Ahşap Sandık & Blogger Arkadaşlarım ve Ben...

Çok sevdiğim mevsimlerden birini yaşıyoruz. Mutluyum, keyifliyim.
Umarım herkes iyidir, keyfi yerindedir. 




Ahşap (mdf) Sandık...
Deseni internetten bulmuştum, tasarım ve uygulama bana ait. 
Bulduğum desenleri farklı şekillerde tasarımlarını yapıyorum zaman zaman. Bir ara onlarıda yayınlayacağım. Pötükare üzerine şal deseni isteyene mail atabilirim, adresinizi belirtirseniz eğer...

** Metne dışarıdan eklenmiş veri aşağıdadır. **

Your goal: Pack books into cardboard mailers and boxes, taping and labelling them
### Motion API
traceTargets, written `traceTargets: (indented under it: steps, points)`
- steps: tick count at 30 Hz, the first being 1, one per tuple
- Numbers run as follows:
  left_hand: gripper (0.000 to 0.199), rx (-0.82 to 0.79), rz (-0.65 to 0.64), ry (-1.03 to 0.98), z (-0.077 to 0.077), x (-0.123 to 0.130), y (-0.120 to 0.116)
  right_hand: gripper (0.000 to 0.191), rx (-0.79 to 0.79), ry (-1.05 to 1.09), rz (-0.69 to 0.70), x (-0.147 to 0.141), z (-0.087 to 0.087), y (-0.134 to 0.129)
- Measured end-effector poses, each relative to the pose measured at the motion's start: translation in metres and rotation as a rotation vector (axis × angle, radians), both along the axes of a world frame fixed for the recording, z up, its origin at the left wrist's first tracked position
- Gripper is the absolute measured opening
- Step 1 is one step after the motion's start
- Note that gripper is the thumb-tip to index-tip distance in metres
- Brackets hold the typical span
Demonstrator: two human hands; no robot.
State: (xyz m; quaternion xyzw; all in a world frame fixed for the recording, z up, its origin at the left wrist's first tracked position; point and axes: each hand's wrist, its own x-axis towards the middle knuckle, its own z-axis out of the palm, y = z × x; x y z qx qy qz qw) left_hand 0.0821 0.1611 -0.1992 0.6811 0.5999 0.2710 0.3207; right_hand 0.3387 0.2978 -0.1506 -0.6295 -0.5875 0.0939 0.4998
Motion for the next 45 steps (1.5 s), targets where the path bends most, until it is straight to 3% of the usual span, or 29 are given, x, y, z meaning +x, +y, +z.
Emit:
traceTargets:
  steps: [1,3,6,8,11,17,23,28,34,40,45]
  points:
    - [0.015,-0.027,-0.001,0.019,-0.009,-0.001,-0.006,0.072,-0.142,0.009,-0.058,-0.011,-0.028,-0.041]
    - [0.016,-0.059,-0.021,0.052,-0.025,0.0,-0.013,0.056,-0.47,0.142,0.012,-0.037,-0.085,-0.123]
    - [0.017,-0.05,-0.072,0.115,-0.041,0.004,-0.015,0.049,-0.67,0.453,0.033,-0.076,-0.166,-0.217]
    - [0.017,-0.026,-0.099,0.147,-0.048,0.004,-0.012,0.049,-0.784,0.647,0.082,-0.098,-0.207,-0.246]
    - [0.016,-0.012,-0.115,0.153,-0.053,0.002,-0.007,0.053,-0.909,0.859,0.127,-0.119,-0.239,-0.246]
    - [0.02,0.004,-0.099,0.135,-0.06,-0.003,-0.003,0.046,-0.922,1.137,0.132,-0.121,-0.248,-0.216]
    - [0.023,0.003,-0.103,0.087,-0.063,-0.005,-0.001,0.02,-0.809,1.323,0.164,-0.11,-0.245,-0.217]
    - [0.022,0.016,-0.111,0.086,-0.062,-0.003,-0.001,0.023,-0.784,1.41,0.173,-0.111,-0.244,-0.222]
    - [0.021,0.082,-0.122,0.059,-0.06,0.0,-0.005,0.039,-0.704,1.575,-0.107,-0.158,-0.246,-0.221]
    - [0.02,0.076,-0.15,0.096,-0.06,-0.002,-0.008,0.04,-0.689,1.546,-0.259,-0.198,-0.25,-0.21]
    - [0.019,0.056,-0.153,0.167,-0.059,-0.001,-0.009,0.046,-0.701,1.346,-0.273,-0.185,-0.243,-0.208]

Bulduğum desenleri mdf üzerine uygulayarak çalıştım ve bazı yerleri boyadım, eskitme yaptım, süsledim. Kapak içine de güzel bir desen uyguladım. İçini de beyaza boyadım, vernikledim ve tamamladım. 
Mekan Tasarım'da...






Bursalı Bloggerlar...
-1-

Yaklaşık iki ay önce görüştüm sevgili Gülsüm ve sevgili Zeynep'le fakat yeni yayınlıyorum. (Tembelmiyim neyim??:)) 
Diğerblogger arkadaşlarımla, buluşmaya da devam ediyorum sessiz sedasız:))

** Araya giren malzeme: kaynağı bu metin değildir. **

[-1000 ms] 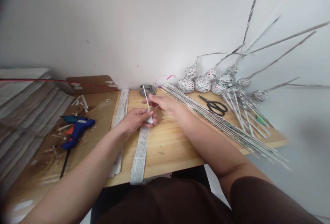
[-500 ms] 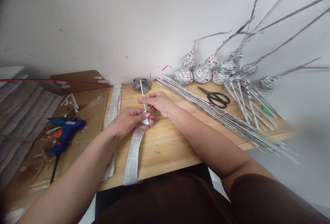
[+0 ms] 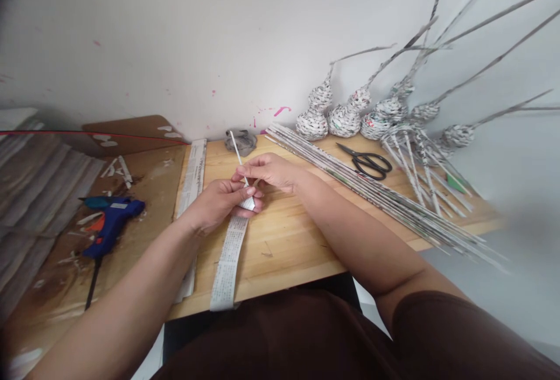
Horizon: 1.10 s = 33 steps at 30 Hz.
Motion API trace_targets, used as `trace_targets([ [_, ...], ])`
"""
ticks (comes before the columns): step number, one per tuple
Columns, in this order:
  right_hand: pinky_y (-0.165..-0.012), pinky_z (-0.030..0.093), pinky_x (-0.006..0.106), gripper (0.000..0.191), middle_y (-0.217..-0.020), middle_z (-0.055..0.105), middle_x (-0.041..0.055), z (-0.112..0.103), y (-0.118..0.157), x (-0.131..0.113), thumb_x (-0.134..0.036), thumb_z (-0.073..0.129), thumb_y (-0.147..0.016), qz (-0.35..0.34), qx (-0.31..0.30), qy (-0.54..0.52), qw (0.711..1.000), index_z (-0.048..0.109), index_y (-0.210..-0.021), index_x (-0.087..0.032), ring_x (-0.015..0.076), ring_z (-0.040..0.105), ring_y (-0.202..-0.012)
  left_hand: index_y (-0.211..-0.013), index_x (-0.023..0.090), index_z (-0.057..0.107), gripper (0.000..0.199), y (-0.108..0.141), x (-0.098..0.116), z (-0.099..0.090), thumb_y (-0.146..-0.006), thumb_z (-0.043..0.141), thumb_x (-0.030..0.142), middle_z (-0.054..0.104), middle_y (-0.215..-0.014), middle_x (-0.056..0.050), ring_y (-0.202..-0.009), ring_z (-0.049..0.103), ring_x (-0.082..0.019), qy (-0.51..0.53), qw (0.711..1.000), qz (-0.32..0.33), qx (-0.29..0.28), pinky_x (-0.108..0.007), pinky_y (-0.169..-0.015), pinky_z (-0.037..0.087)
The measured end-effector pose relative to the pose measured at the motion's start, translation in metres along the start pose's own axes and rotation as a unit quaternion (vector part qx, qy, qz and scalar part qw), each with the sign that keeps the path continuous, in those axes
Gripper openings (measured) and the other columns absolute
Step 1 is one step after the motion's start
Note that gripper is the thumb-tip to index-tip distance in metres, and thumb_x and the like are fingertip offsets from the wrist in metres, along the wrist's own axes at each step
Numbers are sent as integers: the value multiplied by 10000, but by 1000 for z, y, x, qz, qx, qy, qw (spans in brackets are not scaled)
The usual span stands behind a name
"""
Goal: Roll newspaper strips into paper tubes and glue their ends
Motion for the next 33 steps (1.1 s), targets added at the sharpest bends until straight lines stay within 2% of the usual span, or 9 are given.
trace_targets([
  [2, -479, 408, 207, 342, -636, 636, 16, -1, 1, -1, -429, 731, -724, 4, -11, -2, 1000, 709, -840, -107, 78, 524, -499, -880, 130, 713, 330, 0, 0, 0, -739, 708, 428, 702, -786, -82, -779, 653, -173, 6, 1000, 2, 6, -320, -716, 540],
  [11, -400, 288, 172, 321, -526, 533, -32, -1, -2, 2, -399, 794, -650, 1, 77, -10, 997, 661, -686, -108, 45, 433, -450, -847, 118, 712, 351, 0, -1, 3, -697, 739, 435, 706, -769, -88, -759, 660, -182, 2, 1000, -4, 8, -334, -710, 543],
  [16, -453, 360, 190, 345, -630, 604, 1, -2, 4, -4, -455, 706, -743, 4, 10, 39, 999, 703, -851, -127, 71, 504, -514, -850, 113, 713, 360, 0, 1, 2, -695, 738, 437, 706, -755, -87, -746, 661, -180, 9, 1000, 4, 23, -322, -689, 539],
  [18, -454, 341, 189, 322, -657, 623, 12, -2, 5, -5, -431, 708, -748, -10, -3, 61, 998, 702, -832, -120, 64, 486, -515, -857, 116, 713, 360, 0, 0, 2, -691, 742, 435, 707, -760, -86, -737, 659, -174, 12, 1000, 3, 28, -314, -679, 537],
  [22, -432, 280, 191, 319, -609, 576, -8, -2, 2, -5, -415, 744, -711, -45, 60, 53, 996, 637, -666, -117, 41, 386, -471, -796, 112, 708, 352, 0, -1, 4, -669, 758, 437, 708, -765, -90, -743, 655, -178, 9, 1000, -1, 26, -322, -684, 541],
  [25, -424, 252, 197, 340, -534, 498, -42, -2, 1, -6, -427, 750, -700, -54, 92, 64, 992, 602, -625, -131, 40, 335, -446, -766, 114, 704, 353, 1, 0, 4, -659, 762, 444, 708, -754, -88, -733, 651, -177, 4, 1000, -1, 23, -314, -673, 540],
  [27, -437, 269, 197, 314, -523, 476, -53, -2, 2, -7, -436, 724, -729, -52, 72, 80, 993, 642, -716, -134, 47, 356, -455, -767, 114, 703, 355, 1, 0, 3, -664, 757, 449, 709, -752, -88, -729, 653, -177, 6, 1000, 5, 27, -312, -674, 541],
  [30, -473, 309, 195, 315, -608, 538, -42, -3, 4, -8, -431, 695, -760, -35, 25, 83, 996, 671, -889, -145, 54, 416, -500, -784, 115, 704, 364, -1, -1, 0, -676, 747, 459, 707, -746, -85, -725, 656, -175, 10, 999, 15, 34, -315, -684, 542],
  [33, -491, 311, 201, 308, -682, 596, -8, -4, 5, -7, -414, 708, -746, -31, 10, 95, 995, 688, -855, -127, 59, 439, -543, -785, 113, 706, 373, -3, -4, 1, -664, 755, 462, 707, -743, -88, -709, 654, -172, 4, 999, 8, 36, -310, -672, 542],
])
Point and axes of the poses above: each hand's wrist, its own y-axis away from the middle knuckle, its own z-axis out of the palm, x = y × z, the point moved 2 cm from there along -y, towards the middle knuckle
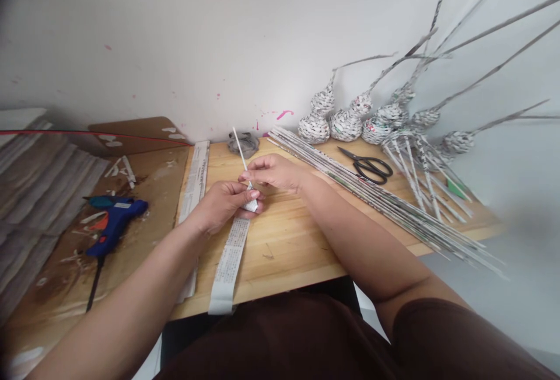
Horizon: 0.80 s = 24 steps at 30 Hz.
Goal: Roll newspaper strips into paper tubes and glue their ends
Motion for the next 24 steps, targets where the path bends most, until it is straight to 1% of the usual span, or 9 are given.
trace_targets([
  [2, -487, 299, 205, 293, -663, 592, -5, 0, -1, 1, -403, 734, -716, -11, 26, 4, 1000, 681, -762, -119, 61, 425, -543, -780, 111, 706, 365, 0, -2, 1, -659, 761, 451, 710, -750, -91, -719, 657, -175, -1, 1000, -2, -1, -312, -681, 544],
  [5, -453, 257, 207, 319, -557, 493, -45, 1, -3, 1, -401, 777, -659, -22, 95, -16, 995, 599, -621, -139, 53, 354, -491, -773, 116, 702, 340, 0, -2, 3, -672, 755, 436, 710, -747, -86, -730, 659, -173, 2, 1000, 5, -3, -317, -704, 547],
  [7, -440, 249, 208, 338, -527, 440, -60, 1, -3, 0, -414, 783, -645, -19, 114, -30, 993, 576, -606, -150, 53, 331, -473, -759, 117, 697, 333, 1, -2, 2, -676, 752, 435, 710, -740, -85, -724, 659, -172, -1, 1000, 10, -3, -315, -700, 548],
  [12, -461, 283, 213, 345, -564, 476, -41, 2, -2, -1, -449, 717, -716, -8, 31, -18, 999, 706, -854, -133, 71, 387, -512, -765, 117, 696, 339, 1, 0, 1, -678, 749, 440, 714, -744, -88, -709, 663, -171, -2, 1000, 7, 6, -317, -689, 550],
  [13, -461, 279, 213, 333, -561, 473, -42, 2, -2, -1, -438, 725, -709, -13, 36, -21, 999, 707, -834, -130, 69, 382, -511, -764, 117, 695, 336, 0, 0, 1, -680, 748, 438, 714, -741, -86, -705, 662, -168, -2, 1000, 6, 8, -314, -687, 550],
  [16, -446, 249, 212, 294, -535, 441, -58, 3, -3, 0, -398, 775, -654, -22, 100, -48, 994, 638, -657, -138, 56, 346, -483, -747, 114, 690, 327, -1, -1, 2, -689, 741, 432, 708, -729, -83, -709, 658, -161, -2, 1000, 11, 9, -300, -683, 546],
  [18, -438, 239, 212, 312, -532, 431, -63, 3, -3, 0, -398, 785, -640, -19, 125, -58, 990, 605, -623, -144, 52, 334, -473, -748, 113, 691, 328, -1, -1, 2, -695, 735, 434, 707, -730, -83, -709, 657, -158, -1, 1000, 13, 5, -295, -682, 545],
  [22, -463, 287, 214, 323, -576, 486, -40, 3, -2, 0, -438, 740, -685, -3, 75, -34, 997, 698, -791, -136, 71, 394, -521, -775, 114, 695, 346, -1, -2, 1, -688, 735, 446, 709, -735, -87, -712, 659, -166, -1, 1000, 9, 12, -299, -675, 546],
  [24, -463, 287, 216, 327, -563, 485, -42, 4, -3, 1, -436, 746, -677, -5, 66, -28, 997, 697, -787, -132, 70, 389, -511, -761, 116, 690, 349, -1, -3, 1, -678, 741, 451, 709, -734, -86, -720, 660, -171, -7, 1000, 8, 18, -302, -680, 547],
])
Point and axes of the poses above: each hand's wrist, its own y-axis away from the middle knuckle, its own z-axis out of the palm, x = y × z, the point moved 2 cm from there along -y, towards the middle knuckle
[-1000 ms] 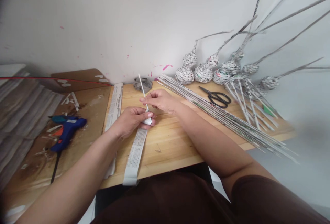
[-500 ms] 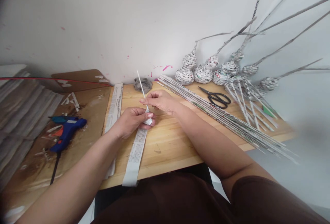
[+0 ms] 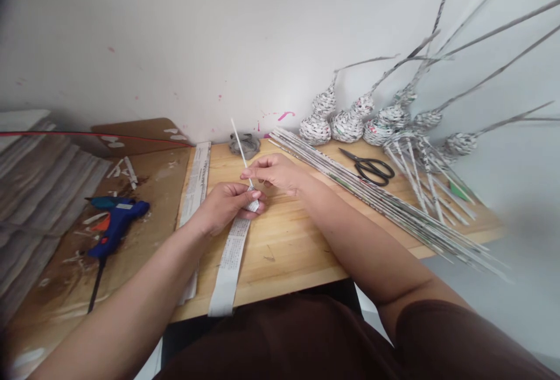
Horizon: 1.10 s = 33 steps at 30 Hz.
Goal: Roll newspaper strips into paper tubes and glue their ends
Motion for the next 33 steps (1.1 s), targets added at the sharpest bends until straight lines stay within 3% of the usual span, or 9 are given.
trace_targets([
  [5, -438, 247, 214, 364, -505, 389, -79, 0, 0, -2, -418, 797, -609, -24, 88, -13, 996, 545, -586, -156, 51, 321, -457, -702, 128, 677, 344, -1, -2, 1, -681, 729, 468, 705, -717, -72, -708, 660, -166, -22, 1000, 9, -1, -299, -691, 549],
  [10, -470, 298, 212, 332, -618, 538, -22, 1, 0, -2, -442, 737, -687, 4, -5, 14, 1000, 687, -793, -132, 72, 417, -538, -718, 124, 675, 339, -2, -4, 0, -687, 729, 458, 709, -731, -82, -721, 666, -170, -20, 1000, 0, 0, -297, -684, 552],
  [16, -426, 246, 209, 332, -499, 439, -64, 0, 0, 1, -429, 780, -640, -9, 55, -15, 998, 605, -629, -147, 52, 346, -450, -711, 131, 670, 334, -1, -2, 1, -690, 727, 460, 707, -735, -74, -733, 665, -169, -21, 1000, 5, -1, -291, -687, 552],
  [21, -477, 314, 215, 347, -631, 568, -13, -1, 1, -2, -459, 723, -705, 3, -42, 26, 999, 708, -826, -134, 68, 436, -531, -744, 117, 685, 314, 1, 2, 0, -708, 719, 427, 708, -755, -81, -722, 658, -160, -29, 1000, 5, 2, -290, -678, 555],
  [26, -444, 268, 202, 313, -550, 463, -56, -4, 1, -3, -419, 775, -647, -26, 52, 6, 998, 628, -656, -142, 51, 364, -489, -737, 122, 681, 306, 1, 0, 1, -722, 704, 426, 701, -737, -72, -707, 654, -148, -32, 999, 9, 5, -270, -661, 550],
  [30, -461, 292, 204, 323, -621, 538, -23, 0, 1, -3, -438, 751, -679, 5, -12, 25, 1000, 681, -766, -135, 64, 416, -530, -766, 117, 688, 317, 1, 0, 1, -722, 701, 431, 704, -752, -83, -711, 653, -154, -32, 999, 8, 7, -278, -654, 552],
  [33, -450, 258, 207, 315, -551, 490, -47, 1, 1, -3, -415, 780, -646, 1, 15, 19, 1000, 643, -679, -134, 54, 368, -490, -751, 110, 688, 299, 1, 0, 3, -724, 700, 407, 701, -748, -84, -707, 650, -153, -31, 999, 7, -2, -279, -657, 552],
])
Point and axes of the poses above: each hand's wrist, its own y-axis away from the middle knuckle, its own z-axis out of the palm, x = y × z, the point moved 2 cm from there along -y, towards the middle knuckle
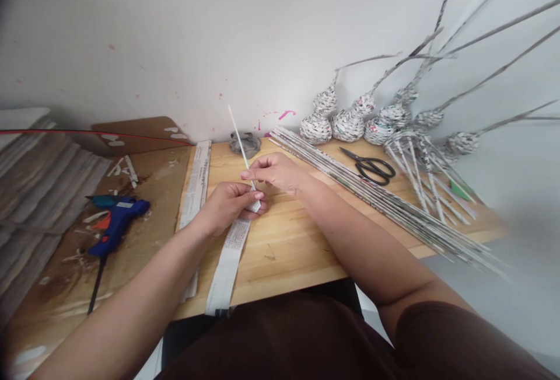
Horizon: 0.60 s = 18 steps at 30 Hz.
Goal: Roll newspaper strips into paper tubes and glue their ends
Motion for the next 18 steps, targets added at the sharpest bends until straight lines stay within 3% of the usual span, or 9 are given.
trace_targets([
  [3, -453, 260, 208, 314, -524, 458, -60, -2, -1, 0, -408, 787, -635, -9, 45, -18, 999, 619, -643, -142, 55, 366, -485, -734, 115, 681, 284, 0, 0, 1, -733, 692, 399, 696, -727, -74, -695, 646, -145, 1, 1000, 2, -7, -270, -657, 548],
  [8, -499, 315, 223, 333, -666, 608, 9, -2, -1, 1, -435, 721, -708, 12, -44, 18, 999, 720, -832, -126, 84, 466, -569, -745, 110, 682, 299, 0, 0, -1, -720, 703, 406, 701, -733, -80, -705, 656, -158, 5, 1000, 1, 10, -284, -653, 554],
  [14, -475, 278, 215, 297, -560, 500, -39, -1, 0, -1, -416, 759, -664, -15, 48, -14, 999, 692, -717, -133, 63, 399, -515, -742, 114, 665, 290, 1, 2, -1, -720, 706, 400, 698, -708, -73, -714, 667, -161, 15, 1000, -1, 18, -283, -663, 556],
  [18, -492, 308, 216, 325, -660, 597, 0, 2, 1, -1, -421, 749, -682, 14, -33, -3, 999, 713, -819, -128, 75, 451, -555, -758, 105, 677, 294, 0, 1, -1, -735, 695, 398, 702, -718, -81, -703, 667, -161, 11, 1000, 2, 9, -284, -651, 559],
])
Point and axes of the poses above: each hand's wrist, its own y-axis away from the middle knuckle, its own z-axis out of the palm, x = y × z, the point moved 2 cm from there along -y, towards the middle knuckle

Karavanlarıyla seyahate çıkan ve gittiği yerlerden haberler ve bilgiler veren gezgin ailenin hobicisi hertelden-everything'in sahibi sevgili Gülsüm'le tanışmıştım gitmeden 1-2 gün önce. (Ben yazımı hazırlayıp, yayınlayana kadar döndüler bile:) 
Ahşap boyama kursunda yarım kalan işimi tamamlamak için Ece Aymer Craft House Bursa şubesine gideceğim günü söylemiştim ve benimle tanışmaya oraya geldi. Çok mutlu oldum. Hem de herkesin üstünde çok emeği olan ahşap çantamın yapımında O'nun da katkısı oldu. Yardımların ve 1-2 saatliğinede olsa geldiğin için teşekkürler, hayat dolu insan:)



Bursalı Bloggerlar...
-2-

Bir türlü fırsat bulup görüşememiştik sevgili Zeynep'le bu yıl. Bu yıl diyorum çünkü biz geçen yıl tanışıp görüşmüştük.
Zeynep kim mi??
birdynindünyası'nın sahibi.
Blogunu bıraktı bırakacak neredeyse. Israrlarım da sonuç vermedi, ne yapabilirim bu konuda bilemiyorum ama arkadaşlığımız devam ediyor:) 
Güneşin bizleri mutlu ettiği bir kış gününde (9 Mart) görüştük, konuştuk ve bol bol güldük tabiki. Çünkü çok eğlenceli, neşeli, keyifli bir insan kendisi:))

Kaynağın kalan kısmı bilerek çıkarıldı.